Race Video: USA Men Close Out Budapest with 4x100m Medley Relay Gold

2017 FINA WORLD SWIMMING CHAMPIONSHIPS

Team USA came within 8/10 of the World Record in the men’s 4x100m medley relay, which they set in Rome at the 2009 World Championships. Matt Grevers led off with 52.26, the third-best 100 back time in his career, and his fastest performance since the 2012 Olympic Games. Grevers put the Americans out front by more than half a second. Kevin Cordes took over and swam a 58.89 breaststroke leg, but Great Britain’s Adam Peaty exploded with a 56.91 split to give the British a slight edge leading into the butterfly. Caeleb Dressel proceeded to split an outrageous 49.76 100 butterfly, and Nathan Adrian went off with a full one-second lead over the British quartet. Adrian brought it home for Team USA in 47.00 to secure the gold. Great Britain held on for second place, while Russia, on a 46.69 anchor from Vlad Morozov, eked past Japan to win the bronze medal. Hungary’s Dominik Kozma was the second-fastest on the end, splitting 46.72 to give Hungary a seventh-place finish.

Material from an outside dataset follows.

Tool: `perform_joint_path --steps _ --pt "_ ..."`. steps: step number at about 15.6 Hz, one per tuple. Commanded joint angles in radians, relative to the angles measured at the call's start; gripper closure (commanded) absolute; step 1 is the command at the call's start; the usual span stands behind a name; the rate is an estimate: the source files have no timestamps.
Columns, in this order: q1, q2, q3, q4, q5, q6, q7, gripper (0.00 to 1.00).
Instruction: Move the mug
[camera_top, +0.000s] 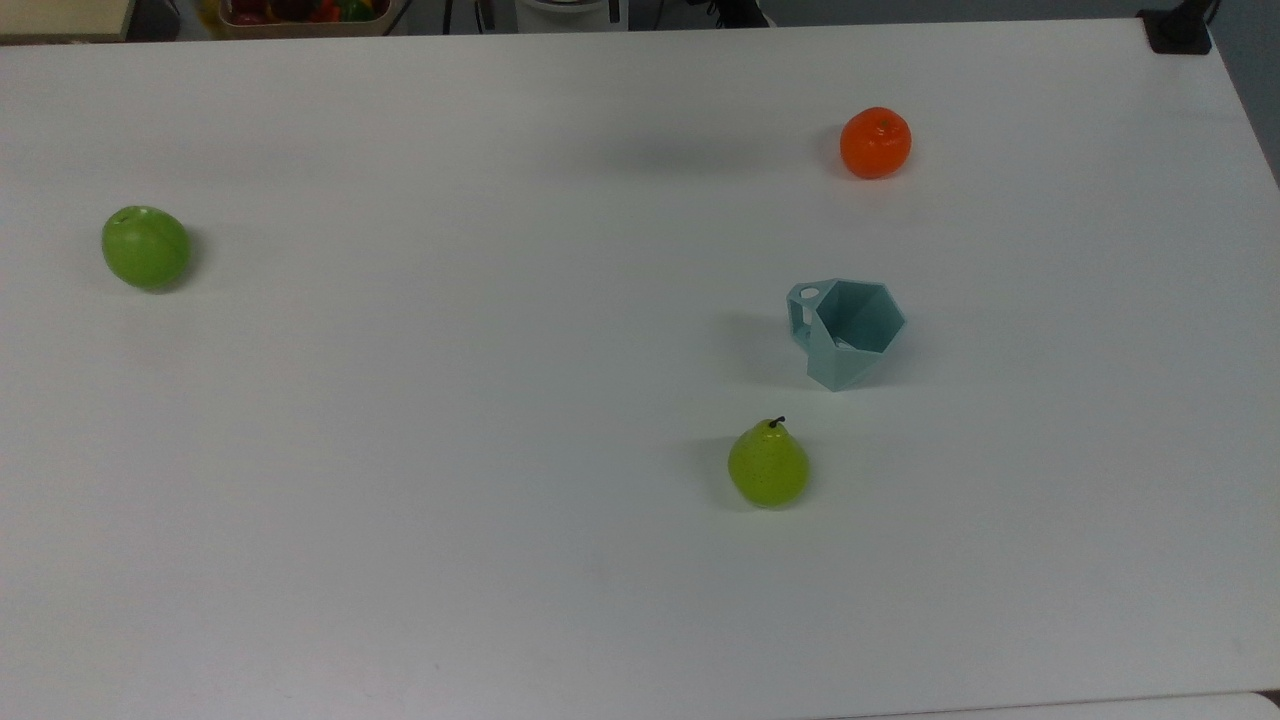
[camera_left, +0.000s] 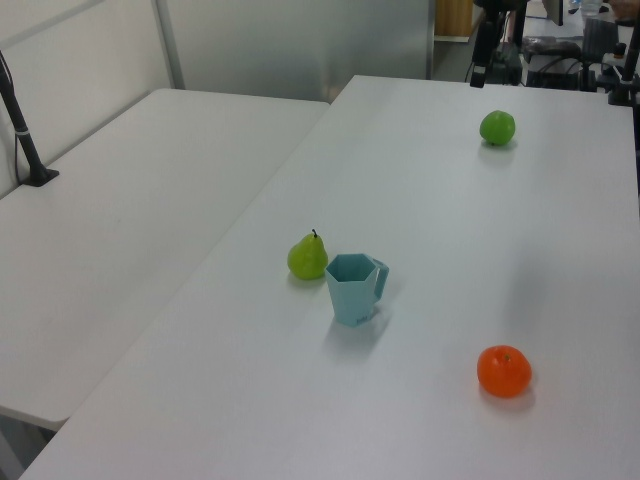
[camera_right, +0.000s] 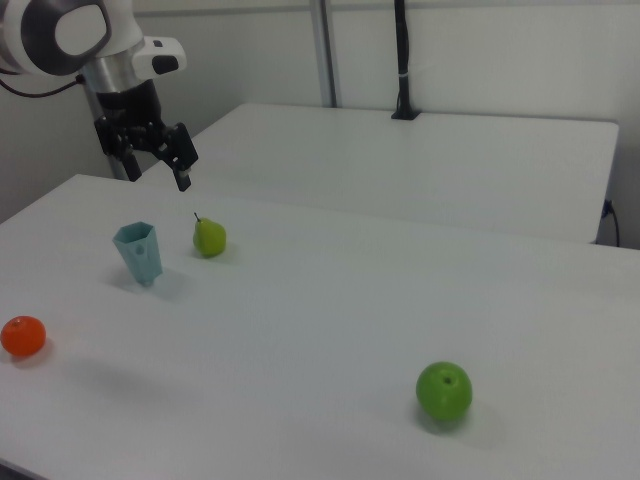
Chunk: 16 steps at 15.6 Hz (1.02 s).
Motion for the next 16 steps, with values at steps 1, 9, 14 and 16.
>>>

Watch the entire race, courtesy of NBC Sports, below:

Write-up from Karl Ortegon:

MEN’S 400 MEDLEY RELAY — FINAL

  • World Record: USA, 3:27.28, 2009
  • Championship Record: USA, 3:27.28, 2009
  • Junior World Record: Russia, 3:36.44, 2015
  1. United States (Grevers, Cordes, Dressel, Adrian), 3:27.91
  2. GBR (Walker-Hebborn, Peaty, Guy, Scott), 3:28.95
  3. Russia (Tarasevich, Prigoda, Popkov, Morozov), 3:29.78

Team USA was all golden in this race, going 3:27.91 to scare the WR and sail to the top of the podium once more. Matt Grevers (52.26), Kevin Cordes (58.89), Caeleb Dressel (49.76), and Nathan Adrian (47.00) got things done, with Grevers’ and Dressel’s splits really standing out. In addition to being field-best for both men, Grevers came very close to his lifetime best of 52.08, proving how on-form he really is. Dressel, of course, went Remel on the field and helped the U.S. get ahead despite Adam Peaty going 56.91 on the breast leg to catch Cordes.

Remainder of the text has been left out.